2006-02-19 Raif S. Naffah <raif@swiftdsl.com.au>

	* gnu/javax/crypto/key/OutgoingMessage.java (writePublicKey): Handle new
	internal format.
	(writePrivateKey): Likewise.
	(writeKey): New method.
	(getKeyType): Likewise.
	* gnu/javax/crypto/key/IncomingMessage.java (readPublicKey): Handle new
	internal format.
	(readPrivateKey): Likewise.
	(getKeyPairCodec): New method.
	* gnu/javax/crypto/key/srp6/SRPKey.java (getFormat): Always return Raw.
	* gnu/javax/crypto/key/dh/GnuDHKey.java (getFormat): Use FormatUtil.
	* gnu/java/security/Registry.java (RSA_SIG_PREFIX): New constant.
	(RSA_PSS_ENCODING): Likewise..
	(RSA_PKCS1_V1_5_ENCODING): Likewise.
	(RSA_PSS_SIG): Redefined using other constants.
	(RSA_PKCS1_V1_5_SIG): Likewise.
	(MAGIC_RAW_RSA_PKCS1V1_5_SIGNATURE): New constant.
	* gnu/java/security/util/FormatUtil.java: New file.
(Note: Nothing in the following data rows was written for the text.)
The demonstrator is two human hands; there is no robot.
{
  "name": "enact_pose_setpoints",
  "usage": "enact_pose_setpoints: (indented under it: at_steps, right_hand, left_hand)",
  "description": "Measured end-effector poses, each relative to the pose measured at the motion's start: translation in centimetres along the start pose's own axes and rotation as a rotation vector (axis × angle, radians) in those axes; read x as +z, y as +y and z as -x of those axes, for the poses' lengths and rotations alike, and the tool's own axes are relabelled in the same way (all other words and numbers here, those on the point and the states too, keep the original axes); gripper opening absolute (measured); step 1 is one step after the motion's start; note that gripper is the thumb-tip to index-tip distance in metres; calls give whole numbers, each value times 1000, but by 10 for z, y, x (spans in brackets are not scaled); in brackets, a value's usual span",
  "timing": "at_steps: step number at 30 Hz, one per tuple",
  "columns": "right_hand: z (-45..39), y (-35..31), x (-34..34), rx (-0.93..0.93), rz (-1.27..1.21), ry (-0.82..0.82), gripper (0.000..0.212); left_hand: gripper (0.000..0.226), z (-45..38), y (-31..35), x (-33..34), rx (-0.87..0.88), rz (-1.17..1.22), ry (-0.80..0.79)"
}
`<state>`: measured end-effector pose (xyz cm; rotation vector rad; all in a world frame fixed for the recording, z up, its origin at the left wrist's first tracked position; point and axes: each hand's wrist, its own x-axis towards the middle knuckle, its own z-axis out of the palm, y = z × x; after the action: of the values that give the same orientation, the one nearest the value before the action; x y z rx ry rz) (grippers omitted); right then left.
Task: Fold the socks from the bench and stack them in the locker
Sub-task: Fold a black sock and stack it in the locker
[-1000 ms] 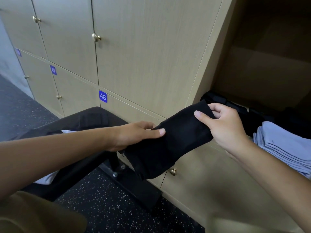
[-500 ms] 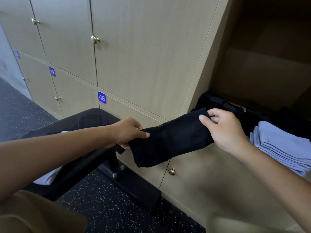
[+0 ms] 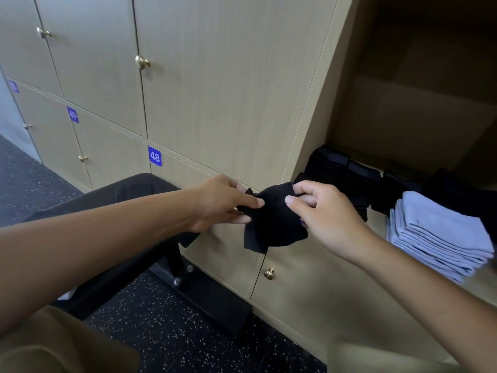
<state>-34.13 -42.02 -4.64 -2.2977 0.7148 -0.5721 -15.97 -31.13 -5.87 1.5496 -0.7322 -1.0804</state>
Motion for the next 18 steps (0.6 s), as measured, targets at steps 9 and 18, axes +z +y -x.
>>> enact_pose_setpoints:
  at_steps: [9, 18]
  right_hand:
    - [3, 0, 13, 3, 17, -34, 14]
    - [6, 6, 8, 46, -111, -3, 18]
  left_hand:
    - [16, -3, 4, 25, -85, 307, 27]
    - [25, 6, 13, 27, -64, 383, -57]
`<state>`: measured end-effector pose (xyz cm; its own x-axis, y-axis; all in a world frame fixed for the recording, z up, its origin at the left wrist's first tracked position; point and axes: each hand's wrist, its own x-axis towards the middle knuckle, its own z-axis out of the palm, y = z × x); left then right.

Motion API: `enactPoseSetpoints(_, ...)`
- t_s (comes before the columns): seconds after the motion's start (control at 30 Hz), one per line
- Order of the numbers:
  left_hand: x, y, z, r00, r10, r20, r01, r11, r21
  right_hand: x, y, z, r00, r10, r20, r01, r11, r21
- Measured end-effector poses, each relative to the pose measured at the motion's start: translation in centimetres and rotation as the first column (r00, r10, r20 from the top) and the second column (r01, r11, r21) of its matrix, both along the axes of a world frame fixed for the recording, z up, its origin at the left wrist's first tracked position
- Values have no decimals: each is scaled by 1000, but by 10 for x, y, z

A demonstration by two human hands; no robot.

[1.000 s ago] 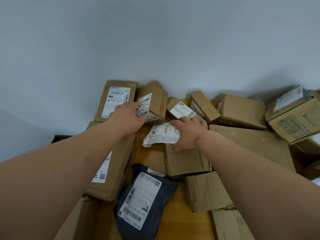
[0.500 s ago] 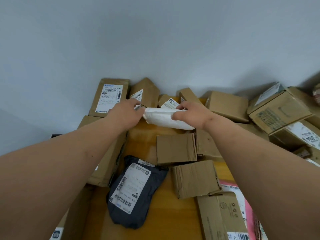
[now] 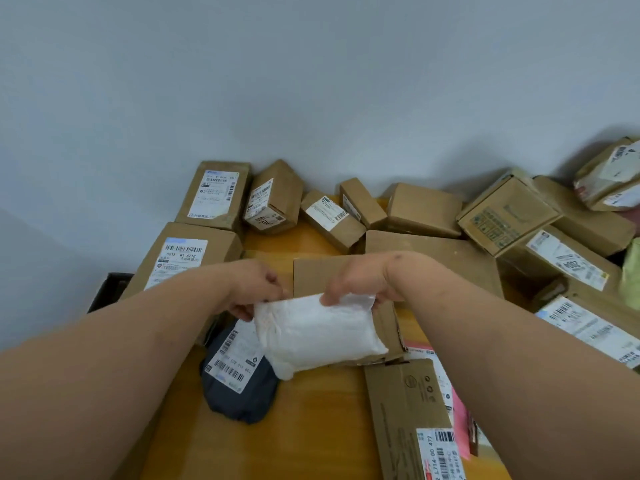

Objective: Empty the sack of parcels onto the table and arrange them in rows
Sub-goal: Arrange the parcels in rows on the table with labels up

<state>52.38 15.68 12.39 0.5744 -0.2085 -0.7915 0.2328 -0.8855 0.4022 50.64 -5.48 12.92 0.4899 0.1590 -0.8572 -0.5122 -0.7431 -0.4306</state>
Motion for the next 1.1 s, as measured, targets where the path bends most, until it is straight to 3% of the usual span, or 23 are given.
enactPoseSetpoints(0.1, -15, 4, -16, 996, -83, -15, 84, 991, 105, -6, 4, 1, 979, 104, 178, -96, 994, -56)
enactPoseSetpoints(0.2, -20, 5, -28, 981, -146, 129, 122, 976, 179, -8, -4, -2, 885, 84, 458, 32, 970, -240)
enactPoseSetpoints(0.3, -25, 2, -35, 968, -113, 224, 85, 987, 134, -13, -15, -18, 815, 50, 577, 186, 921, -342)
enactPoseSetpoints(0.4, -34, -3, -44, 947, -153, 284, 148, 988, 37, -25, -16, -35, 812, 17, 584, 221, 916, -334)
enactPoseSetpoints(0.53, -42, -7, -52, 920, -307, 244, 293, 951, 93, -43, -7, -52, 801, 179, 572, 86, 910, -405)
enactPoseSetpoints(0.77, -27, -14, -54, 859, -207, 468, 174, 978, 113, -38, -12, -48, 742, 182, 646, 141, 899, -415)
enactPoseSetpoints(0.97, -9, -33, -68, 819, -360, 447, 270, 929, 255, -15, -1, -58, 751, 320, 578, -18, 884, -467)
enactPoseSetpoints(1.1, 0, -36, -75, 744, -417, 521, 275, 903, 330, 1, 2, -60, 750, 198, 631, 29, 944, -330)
	* gnu/java/security/sig/SignatureFactory.java (names): New field.
	(getInstance): Let RSASignatureFactory handle RSA signature names.
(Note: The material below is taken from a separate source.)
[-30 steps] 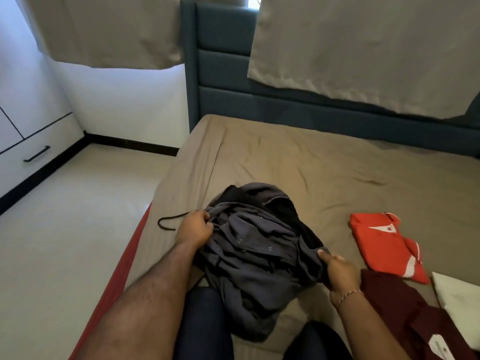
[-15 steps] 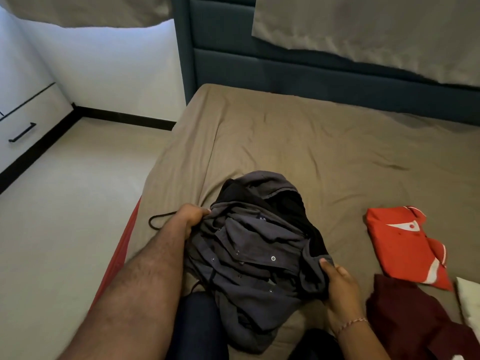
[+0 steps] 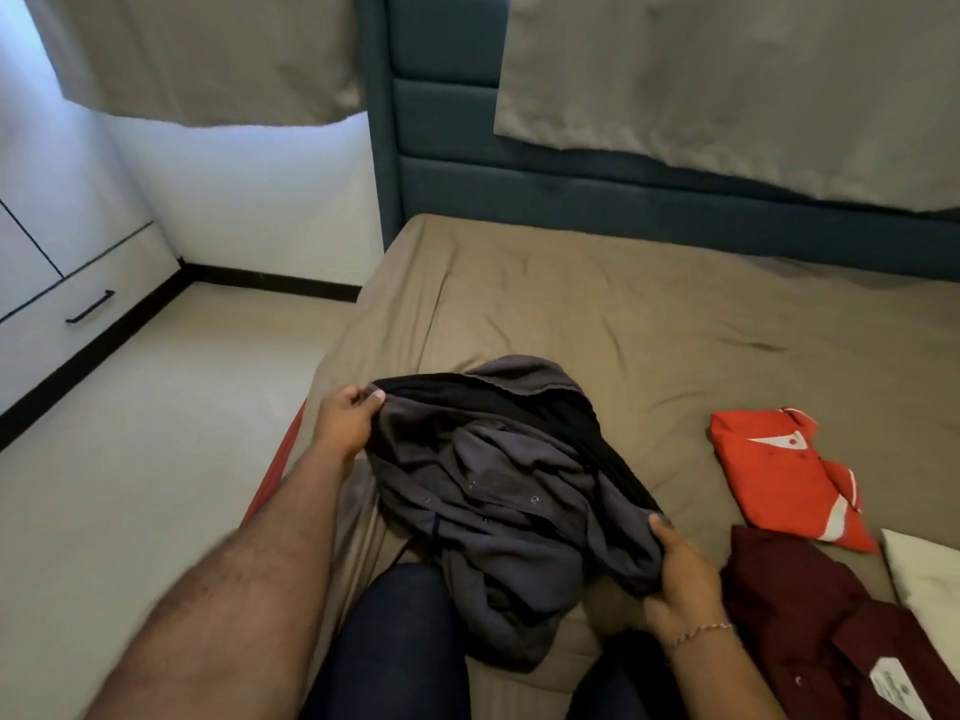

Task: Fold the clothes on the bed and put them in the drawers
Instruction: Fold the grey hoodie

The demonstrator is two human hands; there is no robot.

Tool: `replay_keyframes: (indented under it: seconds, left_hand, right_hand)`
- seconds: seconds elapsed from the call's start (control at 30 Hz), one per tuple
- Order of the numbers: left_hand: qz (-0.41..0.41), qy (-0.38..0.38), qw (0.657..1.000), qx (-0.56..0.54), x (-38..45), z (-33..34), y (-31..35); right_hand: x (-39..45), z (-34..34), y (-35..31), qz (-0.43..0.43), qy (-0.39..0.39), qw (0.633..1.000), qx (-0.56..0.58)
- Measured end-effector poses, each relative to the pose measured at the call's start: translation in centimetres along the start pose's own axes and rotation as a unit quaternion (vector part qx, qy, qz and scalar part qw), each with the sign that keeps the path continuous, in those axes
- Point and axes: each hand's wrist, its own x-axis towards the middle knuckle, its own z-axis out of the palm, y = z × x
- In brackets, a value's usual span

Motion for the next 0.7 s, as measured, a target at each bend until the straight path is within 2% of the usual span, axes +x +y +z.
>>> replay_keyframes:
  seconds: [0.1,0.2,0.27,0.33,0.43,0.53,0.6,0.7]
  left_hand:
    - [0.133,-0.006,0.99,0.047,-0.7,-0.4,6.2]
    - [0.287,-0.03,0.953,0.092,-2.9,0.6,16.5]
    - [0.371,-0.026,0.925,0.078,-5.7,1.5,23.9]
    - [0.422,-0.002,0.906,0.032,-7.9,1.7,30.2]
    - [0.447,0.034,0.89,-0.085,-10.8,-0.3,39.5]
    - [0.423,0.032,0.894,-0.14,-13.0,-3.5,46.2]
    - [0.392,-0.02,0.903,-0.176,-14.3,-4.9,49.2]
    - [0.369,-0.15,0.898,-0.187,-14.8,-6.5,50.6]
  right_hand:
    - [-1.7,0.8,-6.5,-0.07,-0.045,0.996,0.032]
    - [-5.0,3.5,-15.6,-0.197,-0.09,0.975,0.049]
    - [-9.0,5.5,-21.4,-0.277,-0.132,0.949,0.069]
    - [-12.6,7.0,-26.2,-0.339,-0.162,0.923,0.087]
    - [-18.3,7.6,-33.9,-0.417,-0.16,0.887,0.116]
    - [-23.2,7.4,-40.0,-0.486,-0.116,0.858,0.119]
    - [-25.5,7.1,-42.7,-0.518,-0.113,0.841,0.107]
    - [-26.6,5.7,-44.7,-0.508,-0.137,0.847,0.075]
	(getNames): Handle new RSA signature (with format) names.
	* gnu/java/security/sig/SignatureCodecFactory.java: New file.
	* gnu/java/security/sig/BaseSignature.java (BaseSignature): Add check
	for null md.
	(name): Include hash algorithm name.
	* gnu/java/security/sig/rsa/RSASignatureFactory.java: New file.
	* gnu/java/security/sig/rsa/RSAPSSSignature.java
	(RSAPSSSignature): Call constructor with IMessageDigest.
	(RSAPSSSignature(ImessageDigest,int)): New constructor.
	* gnu/java/security/sig/rsa/RSAPKCS1V1_5SignatureRawCodec.java: New
	file.
	* gnu/java/security/sig/rsa/RSAPKCS1V1_5SignatureX509Codec.java:
	Likewise.
	* gnu/java/security/sig/rsa/RSAPKCS1V1_5Signature.java
	(RSAPKCS1V1_5Signature(String)): Call constructor with IMessageDigest.
	(RSAPKCS1V1_5Signature(IMessageDigest)): New constructor.
	* gnu/java/security/sig/rsa/EMSA_PKCS1_V1_5.java (getInstance): Added
	hash algorithm name to exception.
	* gnu/java/security/sig/dss/DSSSignatureX509Codec.java: New file.
	* gnu/java/security/key/KeyPairCodecFactory.java
	(names): New class field.
	(getInstance(Sitrng)): Deconstruct and call getInstance(String,String).
	(getInstance(String,String)): New method.
	(getInstance(String,int)): New method.
	(getInstance(byte[])): Removed.
	(getInstance(Key)): Handle new formats.
	(getNames): Likewise.
	(getEncodingName(int)): Moved to FormatUtil.
	(getEncodingShortName(int)): Likewise.
	(getRawCodec(String)): New method.
	(getX509Codec(String)): Likewise.
	(getPKCS8Codec(String)): Likewise.
	(getRawCodec(Key)): Likewise.
	(getX509Codec(Key)): Likewise.
	(getPKCS8Codec(Key)): Likewise.
	* gnu/java/security/key/dss/DSSKey.java (getFormat): Use FormatUtil.
	* gnu/java/security/key/rsa/GnuRSAKey.java (getFormat): Likewise.
	* gnu/java/security/jce/sig/SHA512withRSA.java: New File.
	* gnu/java/security/jce/sig/SHA384withRSA.java: Likewise.
	* gnu/java/security/jce/sig/SHA256withRSA.java: Likewise.
	* gnu/java/security/jce/sig/SHA160withRSA.java: Likewise.
	* gnu/java/security/jce/sig/SHA160withDSS.java: Likewsie.
	* gnu/java/security/jce/sig/MD5withRSA.java: Likewise.
	* gnu/java/security/jce/sig/MD2withRSA.java: Likewise.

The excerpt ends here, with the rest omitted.